— Action item —
Of the entries below, return exactly those lines that fall between the one containing "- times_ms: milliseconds" and the one containing "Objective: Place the", the two end lines included.

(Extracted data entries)
╭──

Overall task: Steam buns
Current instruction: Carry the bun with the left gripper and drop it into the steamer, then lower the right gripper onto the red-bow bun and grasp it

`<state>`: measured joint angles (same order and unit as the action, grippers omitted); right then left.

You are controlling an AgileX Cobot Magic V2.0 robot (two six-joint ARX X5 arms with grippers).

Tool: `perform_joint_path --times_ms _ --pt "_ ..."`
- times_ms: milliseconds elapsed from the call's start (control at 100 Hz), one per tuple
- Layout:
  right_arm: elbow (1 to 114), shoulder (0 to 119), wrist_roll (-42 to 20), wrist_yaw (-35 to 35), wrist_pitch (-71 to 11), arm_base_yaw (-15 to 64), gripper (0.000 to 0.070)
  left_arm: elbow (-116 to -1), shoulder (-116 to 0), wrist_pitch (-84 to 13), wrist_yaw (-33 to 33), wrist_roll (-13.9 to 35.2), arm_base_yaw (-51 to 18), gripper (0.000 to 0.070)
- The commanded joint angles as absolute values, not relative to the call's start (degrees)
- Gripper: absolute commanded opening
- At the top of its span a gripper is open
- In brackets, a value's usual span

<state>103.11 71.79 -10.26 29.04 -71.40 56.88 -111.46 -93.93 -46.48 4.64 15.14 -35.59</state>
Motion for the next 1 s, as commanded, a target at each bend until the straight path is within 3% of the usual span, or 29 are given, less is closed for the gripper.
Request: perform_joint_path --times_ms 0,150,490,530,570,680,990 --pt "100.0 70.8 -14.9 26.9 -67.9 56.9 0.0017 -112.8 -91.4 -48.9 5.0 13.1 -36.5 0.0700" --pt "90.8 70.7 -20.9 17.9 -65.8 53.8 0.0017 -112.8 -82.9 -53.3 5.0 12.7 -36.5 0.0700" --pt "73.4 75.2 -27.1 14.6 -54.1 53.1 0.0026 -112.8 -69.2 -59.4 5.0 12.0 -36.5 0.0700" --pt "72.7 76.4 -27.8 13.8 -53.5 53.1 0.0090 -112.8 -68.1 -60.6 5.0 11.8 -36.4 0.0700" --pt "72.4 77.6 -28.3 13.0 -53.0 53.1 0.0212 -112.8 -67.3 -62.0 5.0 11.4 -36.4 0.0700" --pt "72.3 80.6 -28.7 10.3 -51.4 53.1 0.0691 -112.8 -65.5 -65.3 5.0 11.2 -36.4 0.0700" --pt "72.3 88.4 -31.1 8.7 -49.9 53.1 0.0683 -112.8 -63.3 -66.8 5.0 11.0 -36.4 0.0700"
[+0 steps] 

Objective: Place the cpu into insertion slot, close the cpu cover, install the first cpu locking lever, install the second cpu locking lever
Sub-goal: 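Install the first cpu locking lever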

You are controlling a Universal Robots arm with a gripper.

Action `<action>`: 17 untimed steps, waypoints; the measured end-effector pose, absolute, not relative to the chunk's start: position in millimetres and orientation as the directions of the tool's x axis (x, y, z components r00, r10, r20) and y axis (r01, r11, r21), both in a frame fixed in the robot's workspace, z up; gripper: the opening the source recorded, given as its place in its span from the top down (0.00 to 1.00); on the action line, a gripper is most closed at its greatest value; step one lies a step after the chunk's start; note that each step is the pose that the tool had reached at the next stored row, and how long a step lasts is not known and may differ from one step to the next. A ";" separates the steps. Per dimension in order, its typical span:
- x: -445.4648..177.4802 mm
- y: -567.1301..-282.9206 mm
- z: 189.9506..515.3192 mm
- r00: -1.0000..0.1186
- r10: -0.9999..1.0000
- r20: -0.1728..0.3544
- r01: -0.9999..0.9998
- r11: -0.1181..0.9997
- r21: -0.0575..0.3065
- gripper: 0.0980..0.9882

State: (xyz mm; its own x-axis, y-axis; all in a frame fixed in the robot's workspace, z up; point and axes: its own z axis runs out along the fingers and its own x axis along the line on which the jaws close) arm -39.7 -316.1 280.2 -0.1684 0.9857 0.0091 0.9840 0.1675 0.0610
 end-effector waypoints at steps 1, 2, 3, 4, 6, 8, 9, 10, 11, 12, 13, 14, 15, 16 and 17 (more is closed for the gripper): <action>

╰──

— Task solution —
- times_ms: milliseconds elapsed from the call's start (control at 100 Hz), one per tuple
- Layout:
  right_arm: elbow (1 to 114), shoulder (0 to 119), wrist_roll (-42 to 20), wrist_yaw (-35 to 35), wrist_pitch (-71 to 11), arm_base_yaw (-15 to 64), gripper (0.000 to 0.070)
  left_arm: elbow (-116 to -1), shoulder (-116 to 0), wrist_pitch (-84 to 13), wrist_yaw (-33 to 33), wrist_roll (-13.9 to 35.2), arm_base_yaw (-51 to 18), gripper (0.000 to 0.070)
- The commanded joint angles as absolute values, not relative to the call's start (degrees)
- Gripper: absolute commanded opening
- At the top of its span a gripper is open
- In brackets, a value's usual span

<state>103.11 71.79 -10.26 29.04 -71.40 56.88 -111.46 -93.93 -46.48 4.64 15.14 -35.59</state>
Motion for the next 1 s, as commanded, a target at each bend until the straight path is within 3% of the usual span, or 29 are given, less is closed for the gripper.
Request: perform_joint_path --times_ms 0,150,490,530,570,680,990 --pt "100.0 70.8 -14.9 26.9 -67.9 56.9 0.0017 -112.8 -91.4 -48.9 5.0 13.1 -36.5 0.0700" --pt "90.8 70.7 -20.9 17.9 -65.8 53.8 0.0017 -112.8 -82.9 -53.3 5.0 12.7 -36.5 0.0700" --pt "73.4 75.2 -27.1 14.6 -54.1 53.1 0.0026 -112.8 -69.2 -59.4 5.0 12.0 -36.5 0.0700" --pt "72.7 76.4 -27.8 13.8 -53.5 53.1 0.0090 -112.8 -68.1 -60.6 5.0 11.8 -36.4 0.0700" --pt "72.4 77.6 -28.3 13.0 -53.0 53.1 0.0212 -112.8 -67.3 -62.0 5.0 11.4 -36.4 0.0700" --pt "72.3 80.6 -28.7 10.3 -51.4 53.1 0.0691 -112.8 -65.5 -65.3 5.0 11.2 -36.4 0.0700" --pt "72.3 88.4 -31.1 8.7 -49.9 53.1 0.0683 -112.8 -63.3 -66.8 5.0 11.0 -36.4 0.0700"
[+0 steps] 

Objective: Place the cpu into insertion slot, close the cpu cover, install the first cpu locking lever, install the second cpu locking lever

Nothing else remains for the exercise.